Any ideas of what could be wrong? TY!! :D

I tried using this boolean expression y = A'B'C + A'BC' + AB'C' + ABC

Answer 1

Write some code to construct a truth table using your boolean expression and compare it to the table given in the assignment. Do they match? If not, think carefully about the truth table you were given and construct a boolean expression that will match. You can also search Google for something called a Karnaugh map, which can help you construct an expression from a truth table.

#include <stdio.h>

int main()
{
   printf(" A   B   C   EXOR\n");
   printf("------------------\n");

   for (int a = 0; a <=1; a++) {
      for (int b = 0; b <=1; b++) {
         for (int c = 0; c <=1; c++) {
            int exor = (a ^ b) || (b ^ c);
            printf(" %i   %i   %i   %i\n", a, b, c, exor);
         }
      }
   }
}

Answer 2

Usually I ask beginners to use fewer variables in their code. In this case, using a trio of intermediate values compacts the code so that the reader can see what is going on.

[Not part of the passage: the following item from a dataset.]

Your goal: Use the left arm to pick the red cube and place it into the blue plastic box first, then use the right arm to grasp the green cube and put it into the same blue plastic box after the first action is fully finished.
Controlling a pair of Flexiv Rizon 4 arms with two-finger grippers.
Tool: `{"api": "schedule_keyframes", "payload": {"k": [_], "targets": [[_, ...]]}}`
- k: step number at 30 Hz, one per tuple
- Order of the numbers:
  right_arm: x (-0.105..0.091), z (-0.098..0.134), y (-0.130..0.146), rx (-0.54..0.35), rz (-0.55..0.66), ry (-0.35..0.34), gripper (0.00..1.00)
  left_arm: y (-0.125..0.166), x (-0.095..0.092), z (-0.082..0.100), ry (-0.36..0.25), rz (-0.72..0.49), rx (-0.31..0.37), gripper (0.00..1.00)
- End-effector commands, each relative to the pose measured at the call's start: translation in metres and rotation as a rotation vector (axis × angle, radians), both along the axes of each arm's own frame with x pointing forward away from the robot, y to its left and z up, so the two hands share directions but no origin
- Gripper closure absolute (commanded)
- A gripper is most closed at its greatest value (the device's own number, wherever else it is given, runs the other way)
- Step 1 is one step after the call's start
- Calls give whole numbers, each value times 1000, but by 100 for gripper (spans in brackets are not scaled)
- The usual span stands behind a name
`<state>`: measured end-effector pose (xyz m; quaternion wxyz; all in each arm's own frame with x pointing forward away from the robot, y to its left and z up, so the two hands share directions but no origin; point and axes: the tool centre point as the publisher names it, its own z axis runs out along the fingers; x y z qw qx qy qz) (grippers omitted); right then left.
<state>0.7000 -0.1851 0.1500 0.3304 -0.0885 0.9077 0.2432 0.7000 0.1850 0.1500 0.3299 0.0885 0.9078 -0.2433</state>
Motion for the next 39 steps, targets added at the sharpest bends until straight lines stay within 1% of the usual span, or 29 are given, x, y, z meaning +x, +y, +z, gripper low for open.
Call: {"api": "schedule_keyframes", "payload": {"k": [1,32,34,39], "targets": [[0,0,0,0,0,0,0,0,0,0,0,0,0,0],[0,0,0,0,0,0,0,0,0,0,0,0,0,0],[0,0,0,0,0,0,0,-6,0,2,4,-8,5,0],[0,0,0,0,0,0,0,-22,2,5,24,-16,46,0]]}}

That's an odd truth table for a 3-way XOR. The following might help you:

    while (1)
    {
        bool btn1 = BTS & _BV(BT1);
        bool btn2 = BTS & _BV(BT2);
        bool btn3 = BTS & _BV(BT3);

// AND
        if ( btn1 && btn2 && btn3 )
            LEDS |= _BV(LED0); //Set 1 on LED0
        else
            LEDS &= ~_BV(LED0); //Set 0 on LED0
// OR
        if( btn1 || btn2 || btn3 ) 
            LEDS |= _BV(LED1); //Set 1 on LED1
        else
            LEDS &= ~_BV(LED1); //Set 0 on LED1
//EXOR
//      if( btn1 ^ btn2 || btn2 ^ btn3 ) /* wrong! */
        if( btn1 || btn2 ^ btn3 )
            LEDS |= _BV(LED2); //Set 1 on LED2
        else
            LEDS &= ~_BV(LED2); //Set 0 on LED2
// NOR
        if( !( btn1 && btn2 && btn3 ) ) 
            LEDS |= _BV(LED3); //Set 1 on LED3
        else
            LEDS &= ~_BV(LED3); //Set 0 on LED3
    }

It's a bad idea to use leading underscores even for macro identifiers. Use something different.

EDIT:
As mentioned above, that's an odd truth table you've presented in this question.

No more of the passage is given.